What is autocorrelation?

Generalized Additive Mixed Effects Models have several components:

Smooth terms for covariates
Random Effects: Intercepts, Slopes and Smooths.
Categorical Predictors
Interactions of (1)-(3)

We can add one more component for autocorrelation: modeling the residuals:

Covariance structure for the residuals. Once you’ve removed the fixed and random effects from your data what pattern is there ot be accounted for.

What does this mean? In practical terms autocorrelation is meant to caputre either temporal or spatial dependance in a model. You are taking measurements at set points in time, for example, and want to model the relationship between \(y_t\) and \(y_{t \pm n}\) for some n. You can also capture spatial autocorrelation by the same principles.

This is a greatly condensed overview of autocorrelation. A number of online texts through the UIUC library website can give you a much more indepth overview.

Generally, time series data is modelled in the following way:

Remove trend (i.e. fixed effects predictors)
Remove non-stationarity (i.e either difference the data or )
Model the noise (and it should look like noise) that is left over.

We will see – it is not straightforward to account for auto-correlation if time is also a fixed and random smooth in the model.

Autoregression and Moving Average

An autoregressive process is one in which the previous n points influence the current observations. An AR(1) process would be one in which \(y_t\) = \(\psi y_{t-1}\); an AR(2) process is \(y_t\) = \(\psi_1 y_{t-1} + \psi_2 y_{t-2}\), etc.

A moving average (MA) process is one in which the current value is an average of preceeding white noise: An MA(1) process is \(y_t\) = \(\mu\) + \(\theta \epsilon_{t}\); an MA(2) process is \(\mu\) + \(\theta_1 \epsilon_{t}\) + \(\theta_2 \epsilon_{t-1}\)

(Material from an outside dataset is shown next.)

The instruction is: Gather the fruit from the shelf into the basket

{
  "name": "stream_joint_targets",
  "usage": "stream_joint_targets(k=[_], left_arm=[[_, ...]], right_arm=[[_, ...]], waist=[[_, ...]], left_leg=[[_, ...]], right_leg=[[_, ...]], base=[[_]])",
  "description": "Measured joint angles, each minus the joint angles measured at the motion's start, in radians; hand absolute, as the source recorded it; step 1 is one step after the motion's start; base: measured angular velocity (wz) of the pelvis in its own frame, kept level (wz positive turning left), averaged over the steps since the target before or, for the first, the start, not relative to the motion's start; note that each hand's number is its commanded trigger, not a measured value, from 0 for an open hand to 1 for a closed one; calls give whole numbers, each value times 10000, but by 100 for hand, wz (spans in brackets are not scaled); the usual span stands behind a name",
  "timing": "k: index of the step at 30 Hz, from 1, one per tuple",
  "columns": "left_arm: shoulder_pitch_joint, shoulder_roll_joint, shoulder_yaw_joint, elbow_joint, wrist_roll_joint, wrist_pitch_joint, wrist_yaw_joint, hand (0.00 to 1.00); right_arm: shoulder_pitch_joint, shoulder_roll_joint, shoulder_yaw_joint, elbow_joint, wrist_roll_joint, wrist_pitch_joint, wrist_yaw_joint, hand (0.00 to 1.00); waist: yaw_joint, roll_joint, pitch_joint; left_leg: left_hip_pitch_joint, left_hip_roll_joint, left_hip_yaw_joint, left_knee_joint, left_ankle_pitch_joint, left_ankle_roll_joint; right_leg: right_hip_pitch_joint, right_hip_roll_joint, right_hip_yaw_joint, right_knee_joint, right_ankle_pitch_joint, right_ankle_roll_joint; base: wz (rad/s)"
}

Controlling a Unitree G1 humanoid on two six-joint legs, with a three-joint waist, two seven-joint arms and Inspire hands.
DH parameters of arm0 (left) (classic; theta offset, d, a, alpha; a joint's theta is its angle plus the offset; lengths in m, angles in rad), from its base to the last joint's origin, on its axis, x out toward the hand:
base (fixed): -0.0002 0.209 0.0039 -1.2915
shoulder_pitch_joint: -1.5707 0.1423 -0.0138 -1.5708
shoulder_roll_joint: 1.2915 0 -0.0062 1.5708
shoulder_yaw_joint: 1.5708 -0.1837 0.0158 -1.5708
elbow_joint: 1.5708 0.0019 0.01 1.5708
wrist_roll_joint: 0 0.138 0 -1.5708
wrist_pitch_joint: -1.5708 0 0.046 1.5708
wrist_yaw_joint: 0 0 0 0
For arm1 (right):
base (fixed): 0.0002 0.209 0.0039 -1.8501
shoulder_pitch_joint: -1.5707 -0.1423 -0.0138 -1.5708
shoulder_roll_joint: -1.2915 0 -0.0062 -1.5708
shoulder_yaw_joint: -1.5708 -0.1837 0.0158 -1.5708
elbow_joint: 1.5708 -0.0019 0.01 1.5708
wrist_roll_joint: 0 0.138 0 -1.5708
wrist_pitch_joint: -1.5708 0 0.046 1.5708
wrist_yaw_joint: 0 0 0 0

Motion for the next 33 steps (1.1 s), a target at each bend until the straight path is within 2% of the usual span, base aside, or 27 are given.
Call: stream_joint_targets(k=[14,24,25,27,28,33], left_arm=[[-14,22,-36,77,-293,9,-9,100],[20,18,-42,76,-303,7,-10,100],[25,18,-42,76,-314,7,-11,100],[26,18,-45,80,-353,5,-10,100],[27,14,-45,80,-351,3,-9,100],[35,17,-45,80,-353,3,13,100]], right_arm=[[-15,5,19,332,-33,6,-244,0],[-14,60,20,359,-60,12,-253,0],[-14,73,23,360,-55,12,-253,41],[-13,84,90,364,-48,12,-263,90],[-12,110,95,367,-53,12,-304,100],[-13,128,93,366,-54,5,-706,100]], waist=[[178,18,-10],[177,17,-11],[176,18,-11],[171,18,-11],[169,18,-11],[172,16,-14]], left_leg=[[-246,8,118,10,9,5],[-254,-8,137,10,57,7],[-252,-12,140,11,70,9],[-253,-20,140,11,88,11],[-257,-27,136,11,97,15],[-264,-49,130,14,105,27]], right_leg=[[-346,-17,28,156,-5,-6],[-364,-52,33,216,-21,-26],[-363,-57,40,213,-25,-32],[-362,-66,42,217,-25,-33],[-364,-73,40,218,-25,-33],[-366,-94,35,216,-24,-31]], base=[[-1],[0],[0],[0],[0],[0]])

Another important component in autocorrelation is differencing \(\Delta y_{t} = y_t - y_{t-1}\) where the second order difference model is \(\Delta y_{t} - \Delta y_{t-1}\) = \((y_t - y_{t-1}) - (y_{t-1} - y_{t-2})\).

Any introduction to time series will cover these concepts in much greater detail: In time-series parlance, linguists are most interested in the trend (or fixed effects) part of the model and any autocorrelation is ancilary to the main model.

df$time = as.numeric(df$time)

#Whichever Electrode we are interested in: convert from chr to numeric
df$CP = as.numeric(df$CP)
df$Pz = as.numeric(df$Pz)
df$FP2 = as.numeric(df$FP2)
df$F7 = as.numeric(df$F7)
df$gramCat = as.factor(df$gramCat)
df$subject = as.factor(df$subject)

range(as.numeric(df$time))

## [1] -200  995

ggplot(df, aes(x=time, y=CP,color=gramCat)) + stat_smooth()

gamint3 = gam(CP ~ s(time) + gramCat + s(time, by=gramCat) + s(subject, time, bs="fs", m=1) ,data=df)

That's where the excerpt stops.